#### Exercise
Gather all lines in the entries that include the word "layout".
(Beginning of Data supplied)
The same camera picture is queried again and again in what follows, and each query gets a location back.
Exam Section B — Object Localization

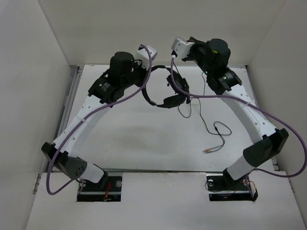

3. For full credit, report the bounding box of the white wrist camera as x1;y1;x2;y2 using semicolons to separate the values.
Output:
134;46;157;70
171;37;195;59

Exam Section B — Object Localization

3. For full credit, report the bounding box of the left aluminium rail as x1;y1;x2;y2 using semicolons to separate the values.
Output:
32;66;83;195

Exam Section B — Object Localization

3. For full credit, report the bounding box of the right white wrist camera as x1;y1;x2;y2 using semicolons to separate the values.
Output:
171;37;195;59

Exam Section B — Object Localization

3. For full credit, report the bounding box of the purple cable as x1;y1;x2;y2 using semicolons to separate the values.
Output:
46;44;154;196
170;56;304;178

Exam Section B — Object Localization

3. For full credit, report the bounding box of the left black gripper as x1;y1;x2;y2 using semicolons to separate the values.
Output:
122;57;152;90

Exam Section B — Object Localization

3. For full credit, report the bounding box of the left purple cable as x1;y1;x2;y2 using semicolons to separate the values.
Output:
46;44;154;196

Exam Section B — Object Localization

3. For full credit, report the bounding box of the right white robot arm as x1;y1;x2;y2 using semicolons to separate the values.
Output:
176;37;289;189

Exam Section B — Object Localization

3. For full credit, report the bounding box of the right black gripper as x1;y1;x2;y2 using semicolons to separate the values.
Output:
182;35;213;76

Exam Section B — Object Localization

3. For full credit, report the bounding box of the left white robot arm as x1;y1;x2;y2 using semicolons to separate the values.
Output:
42;46;157;190

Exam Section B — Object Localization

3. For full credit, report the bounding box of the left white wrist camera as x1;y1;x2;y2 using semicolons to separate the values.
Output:
134;46;157;70

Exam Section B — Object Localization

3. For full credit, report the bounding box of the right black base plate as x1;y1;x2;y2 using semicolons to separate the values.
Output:
205;173;259;202

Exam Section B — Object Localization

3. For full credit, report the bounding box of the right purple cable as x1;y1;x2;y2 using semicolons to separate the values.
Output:
170;56;304;178

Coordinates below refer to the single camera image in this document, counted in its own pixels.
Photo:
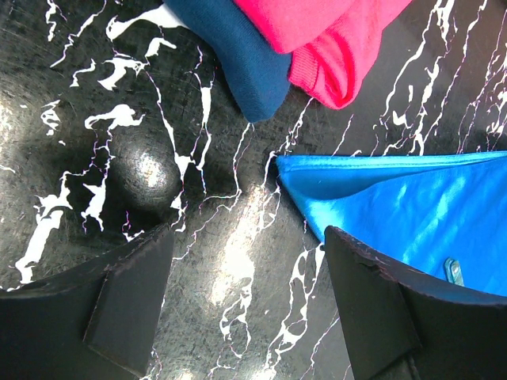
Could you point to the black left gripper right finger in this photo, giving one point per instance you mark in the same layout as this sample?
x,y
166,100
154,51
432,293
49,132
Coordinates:
x,y
400,323

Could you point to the pink folded cloth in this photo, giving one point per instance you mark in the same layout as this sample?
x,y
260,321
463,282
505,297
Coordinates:
x,y
333,43

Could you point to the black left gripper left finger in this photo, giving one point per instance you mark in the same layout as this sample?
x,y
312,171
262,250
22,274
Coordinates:
x,y
96,320

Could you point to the bright blue napkin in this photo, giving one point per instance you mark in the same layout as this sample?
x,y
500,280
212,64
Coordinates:
x,y
420,210

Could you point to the teal plastic knife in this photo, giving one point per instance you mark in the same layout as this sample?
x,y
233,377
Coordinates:
x,y
453,272

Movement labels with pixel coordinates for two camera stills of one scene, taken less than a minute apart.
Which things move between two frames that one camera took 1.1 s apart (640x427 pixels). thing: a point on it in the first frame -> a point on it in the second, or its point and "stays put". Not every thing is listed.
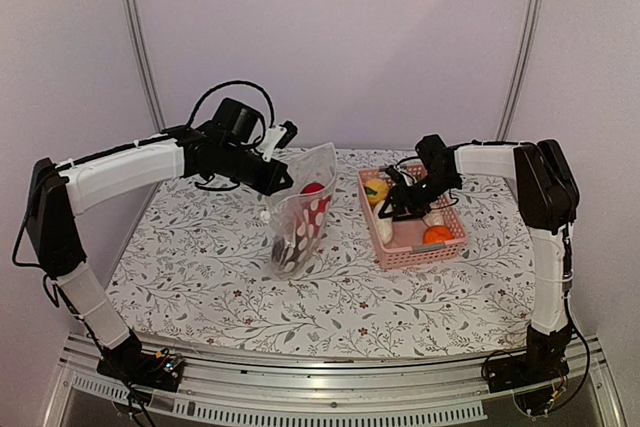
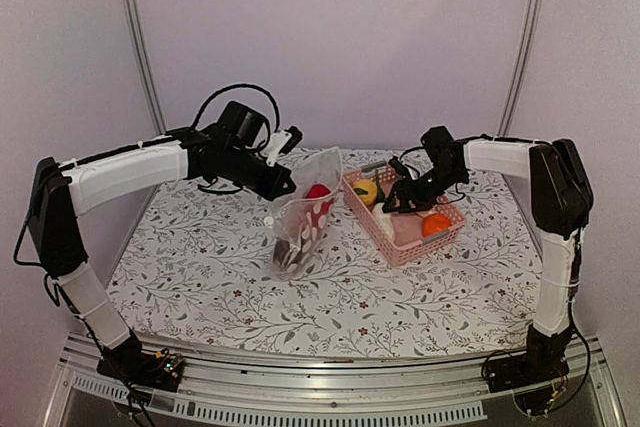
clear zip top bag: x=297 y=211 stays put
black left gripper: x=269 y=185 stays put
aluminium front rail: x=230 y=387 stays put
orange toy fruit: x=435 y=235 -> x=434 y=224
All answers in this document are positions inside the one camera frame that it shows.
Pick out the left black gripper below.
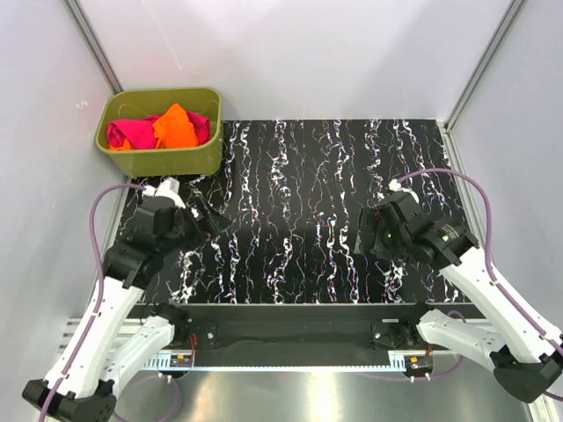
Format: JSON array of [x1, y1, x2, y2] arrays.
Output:
[[160, 193, 232, 254]]

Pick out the orange t shirt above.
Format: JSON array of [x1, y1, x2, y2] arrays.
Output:
[[109, 103, 201, 152]]

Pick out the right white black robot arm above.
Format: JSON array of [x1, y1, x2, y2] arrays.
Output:
[[355, 190, 562, 404]]

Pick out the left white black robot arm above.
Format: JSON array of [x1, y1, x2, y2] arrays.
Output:
[[22, 193, 231, 421]]

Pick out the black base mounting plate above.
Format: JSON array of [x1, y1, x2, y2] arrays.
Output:
[[131, 302, 485, 368]]

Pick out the olive green plastic bin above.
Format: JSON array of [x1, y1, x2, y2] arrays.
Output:
[[95, 87, 223, 178]]

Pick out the magenta pink t shirt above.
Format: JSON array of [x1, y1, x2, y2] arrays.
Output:
[[106, 113, 211, 151]]

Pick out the left orange connector box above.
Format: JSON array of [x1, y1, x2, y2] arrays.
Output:
[[170, 353, 194, 367]]

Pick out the orange connector box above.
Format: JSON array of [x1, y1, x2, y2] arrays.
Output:
[[170, 353, 194, 367], [408, 355, 434, 371]]

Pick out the right orange connector box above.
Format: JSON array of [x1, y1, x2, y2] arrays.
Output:
[[408, 355, 434, 371]]

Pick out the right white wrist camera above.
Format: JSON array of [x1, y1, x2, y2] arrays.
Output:
[[388, 179, 420, 203]]

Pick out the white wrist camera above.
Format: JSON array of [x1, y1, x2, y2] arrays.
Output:
[[143, 177, 186, 209], [388, 179, 420, 203]]

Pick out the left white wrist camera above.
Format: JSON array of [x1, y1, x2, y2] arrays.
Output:
[[143, 177, 186, 209]]

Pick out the aluminium frame rail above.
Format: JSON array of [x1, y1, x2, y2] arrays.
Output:
[[56, 319, 542, 373]]

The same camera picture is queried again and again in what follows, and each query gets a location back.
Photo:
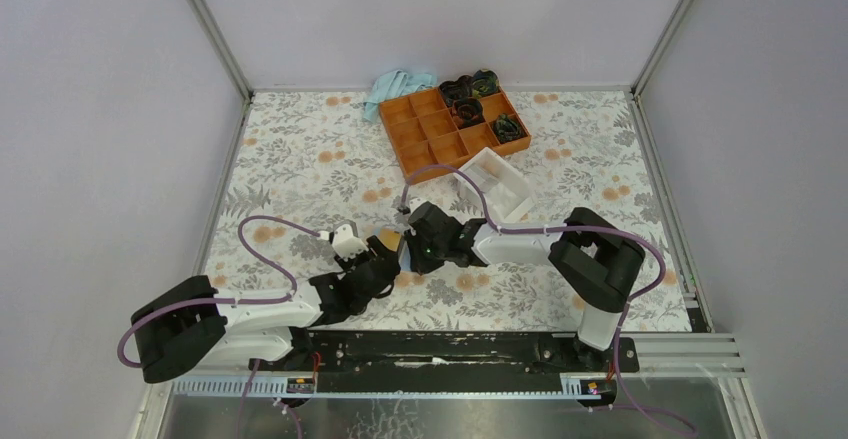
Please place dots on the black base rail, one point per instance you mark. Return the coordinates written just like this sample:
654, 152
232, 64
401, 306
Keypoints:
373, 362

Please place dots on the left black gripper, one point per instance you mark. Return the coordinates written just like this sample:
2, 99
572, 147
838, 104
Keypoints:
366, 257

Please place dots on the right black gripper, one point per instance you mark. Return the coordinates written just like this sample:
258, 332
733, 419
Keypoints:
420, 265

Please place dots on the white card box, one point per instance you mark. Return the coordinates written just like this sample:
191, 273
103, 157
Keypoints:
506, 190

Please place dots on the orange compartment tray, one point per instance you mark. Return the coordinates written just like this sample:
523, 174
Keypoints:
422, 133

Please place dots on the dark rolled band middle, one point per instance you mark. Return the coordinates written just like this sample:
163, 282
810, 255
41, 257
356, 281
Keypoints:
467, 112

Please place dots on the beige card holder wallet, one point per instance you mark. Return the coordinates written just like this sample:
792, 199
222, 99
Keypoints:
401, 258

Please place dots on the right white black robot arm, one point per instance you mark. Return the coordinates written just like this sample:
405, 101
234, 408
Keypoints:
598, 261

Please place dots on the dark rolled band right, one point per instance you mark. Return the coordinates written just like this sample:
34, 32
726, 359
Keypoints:
507, 128

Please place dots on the dark rolled band corner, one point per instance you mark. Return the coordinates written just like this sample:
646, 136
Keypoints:
484, 83

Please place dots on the dark rolled band top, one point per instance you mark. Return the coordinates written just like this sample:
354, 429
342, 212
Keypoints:
454, 90

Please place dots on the dark rolled band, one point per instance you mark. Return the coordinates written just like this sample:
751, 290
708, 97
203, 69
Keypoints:
507, 128
467, 112
454, 90

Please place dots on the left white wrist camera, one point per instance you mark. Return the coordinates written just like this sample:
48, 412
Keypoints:
345, 241

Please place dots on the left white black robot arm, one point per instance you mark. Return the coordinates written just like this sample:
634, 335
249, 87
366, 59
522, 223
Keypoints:
195, 323

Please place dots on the light blue cloth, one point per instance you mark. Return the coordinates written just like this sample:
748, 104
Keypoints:
392, 85

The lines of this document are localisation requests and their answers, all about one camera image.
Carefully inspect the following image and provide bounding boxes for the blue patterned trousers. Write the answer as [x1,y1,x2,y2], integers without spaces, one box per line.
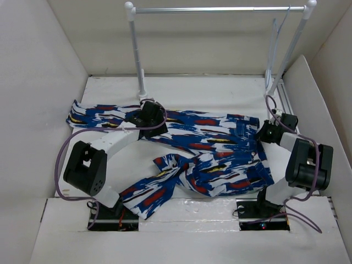
[67,102,274,219]

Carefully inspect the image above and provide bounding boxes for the white clothes rack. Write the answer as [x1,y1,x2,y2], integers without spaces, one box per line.
[124,1,317,117]

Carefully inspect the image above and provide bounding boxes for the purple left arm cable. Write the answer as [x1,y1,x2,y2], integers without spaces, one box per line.
[54,97,168,230]

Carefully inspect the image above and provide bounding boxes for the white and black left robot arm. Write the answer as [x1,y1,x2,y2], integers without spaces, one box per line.
[63,100,167,218]

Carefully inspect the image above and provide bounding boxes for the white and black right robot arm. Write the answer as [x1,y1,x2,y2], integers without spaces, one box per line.
[254,113,333,217]

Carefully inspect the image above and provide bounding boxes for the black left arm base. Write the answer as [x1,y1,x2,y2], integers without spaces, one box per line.
[86,201,139,232]

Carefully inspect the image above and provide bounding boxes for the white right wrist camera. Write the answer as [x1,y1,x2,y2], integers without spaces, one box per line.
[270,108,283,126]

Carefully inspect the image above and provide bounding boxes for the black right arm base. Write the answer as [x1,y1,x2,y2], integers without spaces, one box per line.
[233,188,290,231]

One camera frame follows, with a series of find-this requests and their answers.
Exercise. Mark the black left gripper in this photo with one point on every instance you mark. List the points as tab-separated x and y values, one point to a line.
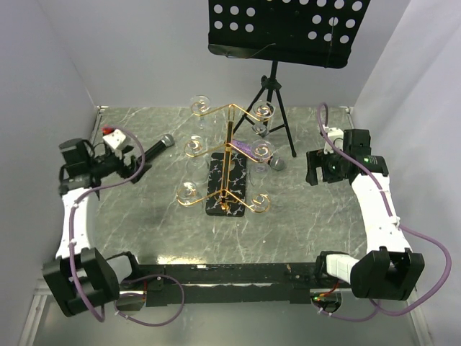
124	170

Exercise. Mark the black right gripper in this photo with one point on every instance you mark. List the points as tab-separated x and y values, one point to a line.
317	158

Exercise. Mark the gold wine glass rack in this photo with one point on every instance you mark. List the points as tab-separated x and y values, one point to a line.
230	111

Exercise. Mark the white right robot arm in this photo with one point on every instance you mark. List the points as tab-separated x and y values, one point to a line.
390	269

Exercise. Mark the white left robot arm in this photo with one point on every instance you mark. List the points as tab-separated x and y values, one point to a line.
79	277

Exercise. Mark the black marble rack base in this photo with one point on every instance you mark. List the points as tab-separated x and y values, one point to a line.
225	193

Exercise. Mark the black microphone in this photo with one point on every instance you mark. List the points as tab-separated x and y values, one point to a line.
165	142

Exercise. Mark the purple glitter microphone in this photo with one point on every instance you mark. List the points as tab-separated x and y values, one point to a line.
275	162

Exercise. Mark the black music stand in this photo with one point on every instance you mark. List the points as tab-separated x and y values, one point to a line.
311	33

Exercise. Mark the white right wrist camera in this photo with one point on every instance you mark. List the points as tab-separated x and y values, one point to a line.
336	136

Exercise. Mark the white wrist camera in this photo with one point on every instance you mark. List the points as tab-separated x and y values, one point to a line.
336	136
115	141

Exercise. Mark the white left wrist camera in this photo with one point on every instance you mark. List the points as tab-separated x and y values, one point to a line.
115	141

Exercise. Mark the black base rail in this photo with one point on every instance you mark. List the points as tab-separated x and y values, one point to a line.
163	285

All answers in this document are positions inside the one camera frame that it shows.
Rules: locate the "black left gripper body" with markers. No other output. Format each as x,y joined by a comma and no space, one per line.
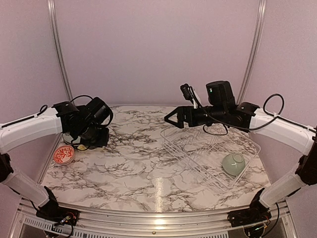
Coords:
91,138

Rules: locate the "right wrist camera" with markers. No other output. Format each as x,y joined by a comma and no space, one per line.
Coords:
190,95

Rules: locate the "aluminium frame post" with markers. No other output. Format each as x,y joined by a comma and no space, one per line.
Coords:
58,48
254,50

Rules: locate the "left side aluminium rail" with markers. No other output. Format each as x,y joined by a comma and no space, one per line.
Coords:
48,159

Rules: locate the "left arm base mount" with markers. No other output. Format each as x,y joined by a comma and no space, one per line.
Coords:
59,215

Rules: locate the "front aluminium table rail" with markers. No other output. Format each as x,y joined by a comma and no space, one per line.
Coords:
103,223

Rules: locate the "right aluminium frame post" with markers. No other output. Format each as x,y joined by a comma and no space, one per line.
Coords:
254,50

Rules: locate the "left aluminium frame post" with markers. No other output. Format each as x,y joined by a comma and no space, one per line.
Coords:
58,48

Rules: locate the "pale green flower plate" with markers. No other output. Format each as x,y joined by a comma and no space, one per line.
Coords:
69,139

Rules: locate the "pale green bowl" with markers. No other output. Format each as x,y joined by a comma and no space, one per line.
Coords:
233,164

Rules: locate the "white wire dish rack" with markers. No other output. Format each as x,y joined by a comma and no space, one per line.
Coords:
202,149

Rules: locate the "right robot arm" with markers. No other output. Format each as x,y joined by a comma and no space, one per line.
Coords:
249,117

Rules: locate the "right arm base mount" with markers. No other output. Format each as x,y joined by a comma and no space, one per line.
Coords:
254,219

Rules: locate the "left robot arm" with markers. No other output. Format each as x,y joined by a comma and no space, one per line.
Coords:
84,122

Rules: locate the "white red patterned bowl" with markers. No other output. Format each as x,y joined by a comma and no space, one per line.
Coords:
64,155

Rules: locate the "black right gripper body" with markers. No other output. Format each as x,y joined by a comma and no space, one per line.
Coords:
194,120

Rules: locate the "yellow mug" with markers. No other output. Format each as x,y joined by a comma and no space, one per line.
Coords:
81,148

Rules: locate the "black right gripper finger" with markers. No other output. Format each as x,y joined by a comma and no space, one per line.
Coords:
178,113
178,124

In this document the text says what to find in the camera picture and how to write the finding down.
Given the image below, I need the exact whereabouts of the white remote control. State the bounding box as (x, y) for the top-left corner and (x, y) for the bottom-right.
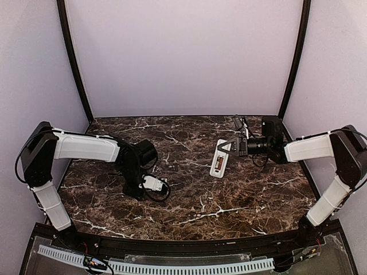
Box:
(209, 139), (229, 178)

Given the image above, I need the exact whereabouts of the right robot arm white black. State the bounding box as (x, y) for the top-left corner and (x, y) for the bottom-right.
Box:
(210, 115), (366, 246)

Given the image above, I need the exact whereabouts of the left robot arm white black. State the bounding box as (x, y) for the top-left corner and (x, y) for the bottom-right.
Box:
(15, 121), (167, 247)

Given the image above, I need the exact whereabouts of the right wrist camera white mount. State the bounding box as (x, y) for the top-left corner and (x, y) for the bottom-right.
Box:
(231, 115), (249, 139)

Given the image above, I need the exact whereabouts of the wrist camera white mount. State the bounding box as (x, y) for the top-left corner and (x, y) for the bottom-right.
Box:
(231, 115), (249, 139)
(139, 175), (169, 195)

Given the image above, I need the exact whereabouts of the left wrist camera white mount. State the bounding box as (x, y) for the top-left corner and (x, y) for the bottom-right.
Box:
(139, 175), (169, 195)

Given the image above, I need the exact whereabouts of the black left camera cable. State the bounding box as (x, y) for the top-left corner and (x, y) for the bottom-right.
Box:
(143, 174), (172, 203)

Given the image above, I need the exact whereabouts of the white slotted cable duct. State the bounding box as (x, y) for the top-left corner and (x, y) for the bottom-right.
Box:
(37, 245), (275, 274)

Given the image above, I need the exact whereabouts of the black front rail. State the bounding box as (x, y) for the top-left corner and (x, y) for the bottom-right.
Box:
(73, 230), (301, 258)

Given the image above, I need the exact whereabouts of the right black frame post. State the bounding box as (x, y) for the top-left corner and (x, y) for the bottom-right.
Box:
(278, 0), (311, 120)

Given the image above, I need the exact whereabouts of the black frame post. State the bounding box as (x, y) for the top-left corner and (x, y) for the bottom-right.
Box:
(56, 0), (94, 124)
(278, 0), (311, 120)

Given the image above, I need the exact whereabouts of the left black frame post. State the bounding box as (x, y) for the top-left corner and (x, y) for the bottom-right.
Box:
(56, 0), (94, 124)
(End of Data supplied)
#### Response for this exercise
Could you point to the black left gripper right finger in this photo, giving one point per instance you mark in the same layout as this sample?
Could you point to the pink folded cloth in this photo, giving one point per instance you mark in the same layout as this sample?
Could you point to the black left gripper left finger in this photo, giving one point per instance you mark in the same layout as this sample?
Could you point to the bright blue napkin in this photo, giving one point per instance you mark in the same layout as this sample?
Could you point to the teal plastic knife in this photo, giving one point per instance you mark in the same layout as this sample?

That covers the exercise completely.